Task item:
Report each line from the listing that the string "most" appears in.

Input data Block Start

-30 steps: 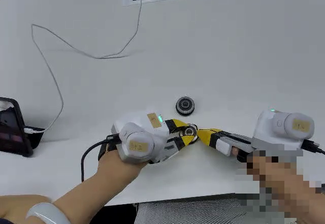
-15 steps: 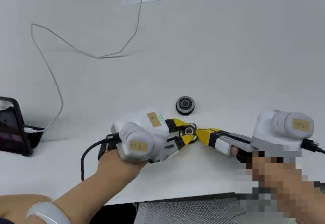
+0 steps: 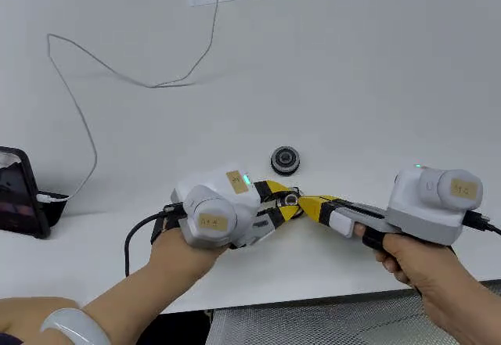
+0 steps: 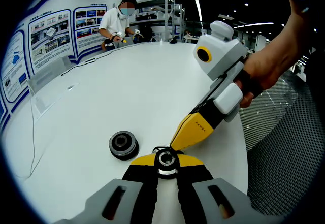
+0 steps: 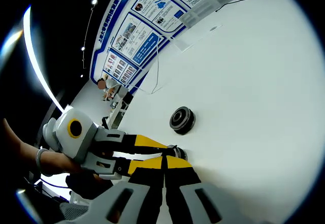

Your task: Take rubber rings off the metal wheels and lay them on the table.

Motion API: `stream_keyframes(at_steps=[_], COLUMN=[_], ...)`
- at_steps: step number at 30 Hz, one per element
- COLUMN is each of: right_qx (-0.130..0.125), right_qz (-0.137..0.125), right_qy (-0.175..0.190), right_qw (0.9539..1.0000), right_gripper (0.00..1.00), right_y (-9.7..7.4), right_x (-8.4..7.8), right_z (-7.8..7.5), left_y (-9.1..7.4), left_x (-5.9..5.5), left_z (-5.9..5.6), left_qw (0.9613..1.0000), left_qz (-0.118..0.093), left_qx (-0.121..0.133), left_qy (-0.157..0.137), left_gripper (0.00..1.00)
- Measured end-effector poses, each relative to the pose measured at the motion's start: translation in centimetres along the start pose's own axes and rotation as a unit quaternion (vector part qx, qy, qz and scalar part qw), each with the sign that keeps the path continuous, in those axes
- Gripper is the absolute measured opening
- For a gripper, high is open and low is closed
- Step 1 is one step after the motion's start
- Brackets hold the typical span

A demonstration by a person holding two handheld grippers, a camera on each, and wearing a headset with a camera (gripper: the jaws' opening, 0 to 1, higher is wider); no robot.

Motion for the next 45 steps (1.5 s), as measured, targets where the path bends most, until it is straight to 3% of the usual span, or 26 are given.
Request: stream_keyframes(at_steps=[23, 31, 45], right_qx=[0.007, 0.01, 0.008], right_qz=[-0.003, -0.012, -0.011], right_qy=[0.001, 0.006, 0.006], right_qw=[1.0, 0.9999, 0.9999], right_gripper=[0.01, 0.01, 0.01], right_y=[-0.1, -0.1, -0.1], right_x=[0.1, 0.5, 0.6], right_z=[0.7, 1.0, 0.8], left_y=[-0.1, -0.8, -1.6], left_x=[0.1, 0.6, 0.9], left_z=[-0.1, 0.1, 0.2], left_qw=[1.0, 0.9998, 0.9997], left_qz=[-0.001, -0.019, -0.023], left_qx=[-0.006, -0.003, 0.004], left_qy=[-0.007, -0.008, -0.009], left_gripper=[0.14, 0.14, 0.17])
Point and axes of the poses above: the centre of the closed fingertips' face, and the gripper's own axes: y roughly forward along the fingers, z roughly to its left, x roughly out of its top, the point moved 1 cm from there along -y, roughly backward along the fingers, and after that the axes turned 7 degrees about -x, right-handed, at the moved point
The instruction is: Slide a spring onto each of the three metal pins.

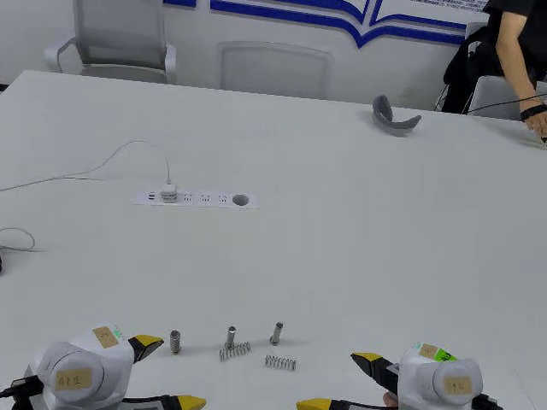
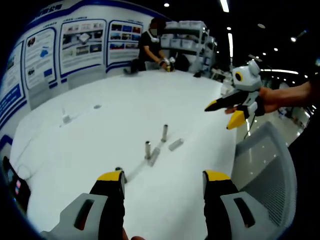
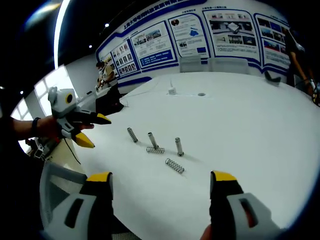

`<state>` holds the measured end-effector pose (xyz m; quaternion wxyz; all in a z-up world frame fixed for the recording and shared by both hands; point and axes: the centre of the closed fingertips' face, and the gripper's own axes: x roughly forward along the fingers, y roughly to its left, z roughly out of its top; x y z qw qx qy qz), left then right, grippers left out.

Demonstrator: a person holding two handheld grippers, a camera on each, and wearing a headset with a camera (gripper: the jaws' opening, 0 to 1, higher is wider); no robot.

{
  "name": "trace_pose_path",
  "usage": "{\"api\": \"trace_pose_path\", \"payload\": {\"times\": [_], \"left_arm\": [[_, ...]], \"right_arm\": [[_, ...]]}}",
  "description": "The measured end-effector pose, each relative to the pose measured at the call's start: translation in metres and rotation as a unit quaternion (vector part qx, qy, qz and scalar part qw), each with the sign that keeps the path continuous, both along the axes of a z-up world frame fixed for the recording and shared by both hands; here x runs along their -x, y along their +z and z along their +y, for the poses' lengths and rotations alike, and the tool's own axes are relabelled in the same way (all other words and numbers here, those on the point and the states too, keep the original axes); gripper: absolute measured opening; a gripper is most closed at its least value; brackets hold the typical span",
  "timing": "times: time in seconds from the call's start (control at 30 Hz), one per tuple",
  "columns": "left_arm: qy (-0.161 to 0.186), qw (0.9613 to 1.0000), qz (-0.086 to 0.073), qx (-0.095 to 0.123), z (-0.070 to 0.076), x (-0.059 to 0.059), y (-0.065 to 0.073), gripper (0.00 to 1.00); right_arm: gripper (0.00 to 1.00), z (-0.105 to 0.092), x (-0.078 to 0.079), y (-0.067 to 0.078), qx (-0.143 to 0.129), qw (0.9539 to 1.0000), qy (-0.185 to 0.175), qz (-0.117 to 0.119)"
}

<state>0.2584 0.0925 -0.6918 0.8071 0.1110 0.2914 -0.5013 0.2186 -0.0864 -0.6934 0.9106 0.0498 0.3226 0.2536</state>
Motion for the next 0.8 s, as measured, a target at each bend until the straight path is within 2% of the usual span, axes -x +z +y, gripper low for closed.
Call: {"api": "trace_pose_path", "payload": {"times": [0.17,0.37,0.53,0.8], "left_arm": [[-0.014,0.9999,0.001,-0.002,-0.013,0.001,-0.003,0.65],[-0.029,0.9995,0.002,-0.007,-0.026,0.0,-0.009,0.63],[-0.042,0.9989,-0.001,-0.024,-0.036,-0.002,-0.021,0.59],[-0.048,0.9981,0.013,-0.035,-0.049,-0.005,-0.042,0.57]], "right_arm": [[0.82,-0.007,0.006,0.004,-0.005,0.9998,-0.017,-0.005],[0.82,-0.011,0.015,0.0,-0.008,0.9996,-0.029,-0.001],[0.82,-0.012,0.02,-0.002,-0.01,0.9994,-0.032,0.004],[0.82,-0.013,0.019,-0.002,-0.012,0.9993,-0.035,0.003]]}}
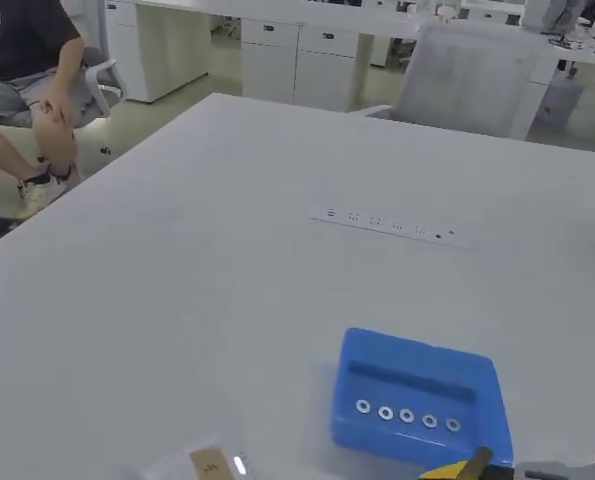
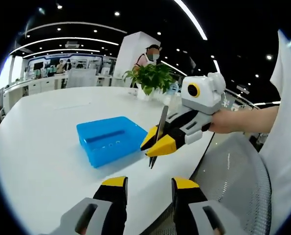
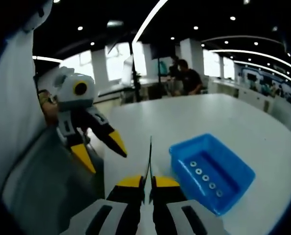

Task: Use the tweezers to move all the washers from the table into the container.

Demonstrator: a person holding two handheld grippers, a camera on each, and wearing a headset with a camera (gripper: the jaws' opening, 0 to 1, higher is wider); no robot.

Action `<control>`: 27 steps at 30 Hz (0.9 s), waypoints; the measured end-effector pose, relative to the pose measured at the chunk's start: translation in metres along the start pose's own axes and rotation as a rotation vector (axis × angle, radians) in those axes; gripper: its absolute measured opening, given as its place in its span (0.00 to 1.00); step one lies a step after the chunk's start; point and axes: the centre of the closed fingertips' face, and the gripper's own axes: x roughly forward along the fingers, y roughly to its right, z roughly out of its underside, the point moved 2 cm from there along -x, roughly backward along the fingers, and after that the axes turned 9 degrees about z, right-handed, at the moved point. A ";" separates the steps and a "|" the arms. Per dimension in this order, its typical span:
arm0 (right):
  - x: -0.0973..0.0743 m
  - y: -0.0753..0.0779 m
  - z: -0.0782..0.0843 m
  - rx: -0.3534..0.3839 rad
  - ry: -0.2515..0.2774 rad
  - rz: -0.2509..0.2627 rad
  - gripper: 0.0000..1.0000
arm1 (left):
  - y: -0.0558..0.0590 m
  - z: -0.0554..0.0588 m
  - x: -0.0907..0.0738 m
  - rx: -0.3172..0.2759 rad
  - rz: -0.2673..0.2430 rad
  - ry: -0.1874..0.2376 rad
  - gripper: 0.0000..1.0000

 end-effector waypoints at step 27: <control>0.004 -0.046 0.035 -0.284 -0.209 -0.201 0.04 | 0.044 -0.041 0.015 0.390 0.306 -0.217 0.00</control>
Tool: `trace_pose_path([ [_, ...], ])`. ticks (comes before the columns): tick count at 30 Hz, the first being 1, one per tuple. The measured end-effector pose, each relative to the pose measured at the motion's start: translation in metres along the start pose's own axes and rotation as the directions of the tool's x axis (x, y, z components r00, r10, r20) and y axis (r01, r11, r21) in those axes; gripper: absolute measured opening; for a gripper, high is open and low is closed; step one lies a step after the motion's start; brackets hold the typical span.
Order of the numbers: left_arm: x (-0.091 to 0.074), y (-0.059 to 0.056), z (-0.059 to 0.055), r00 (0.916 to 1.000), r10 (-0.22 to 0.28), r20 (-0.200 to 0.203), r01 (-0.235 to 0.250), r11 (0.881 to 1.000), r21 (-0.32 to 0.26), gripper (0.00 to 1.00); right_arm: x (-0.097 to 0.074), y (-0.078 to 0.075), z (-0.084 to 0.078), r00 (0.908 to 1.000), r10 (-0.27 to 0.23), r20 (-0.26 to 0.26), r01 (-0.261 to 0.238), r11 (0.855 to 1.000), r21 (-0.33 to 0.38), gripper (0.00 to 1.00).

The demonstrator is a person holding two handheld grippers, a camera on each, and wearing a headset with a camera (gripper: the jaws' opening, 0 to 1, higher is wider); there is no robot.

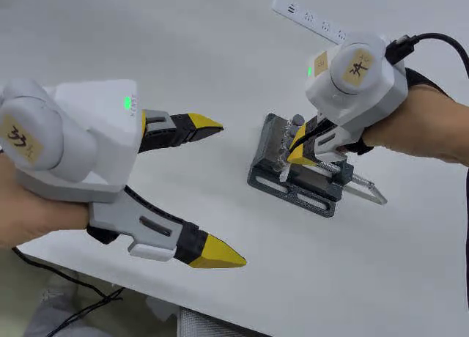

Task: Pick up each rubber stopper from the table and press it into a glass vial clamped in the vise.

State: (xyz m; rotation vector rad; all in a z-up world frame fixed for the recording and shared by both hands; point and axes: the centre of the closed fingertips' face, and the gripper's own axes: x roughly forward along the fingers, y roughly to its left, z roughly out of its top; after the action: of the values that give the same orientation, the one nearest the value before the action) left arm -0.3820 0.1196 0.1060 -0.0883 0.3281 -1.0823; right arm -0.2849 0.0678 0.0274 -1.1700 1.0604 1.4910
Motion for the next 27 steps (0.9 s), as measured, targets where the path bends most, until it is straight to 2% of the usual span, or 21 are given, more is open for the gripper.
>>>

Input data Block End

Task solution:
Motion for the next 45 steps (1.5 s), as measured, targets where the path bends most, until it is straight to 3% of the usual span, or 26 are given.
  "description": "The measured end-effector pose, each relative to the pose measured at the call's start: translation in metres and rotation as a unit quaternion (vector part qx, qy, qz and scalar part qw), each with the sign that keeps the path continuous, both along the axes of a z-up world frame fixed for the recording and shared by both hands; here x runs along their -x, y along their +z and z along their +y, for the poses' lengths and rotations alike, and the tool's own axes are relabelled in the same way (all other words and numbers here, those on the point and the states too, keep the original axes); gripper: absolute measured opening; a gripper is most closed at its least value; brackets hold the typical span",
Motion for the next 27 steps (0.9 s), as measured, targets where the path bends most, until it is straight to 2% of the usual span, or 21 are given, more is open for the gripper.

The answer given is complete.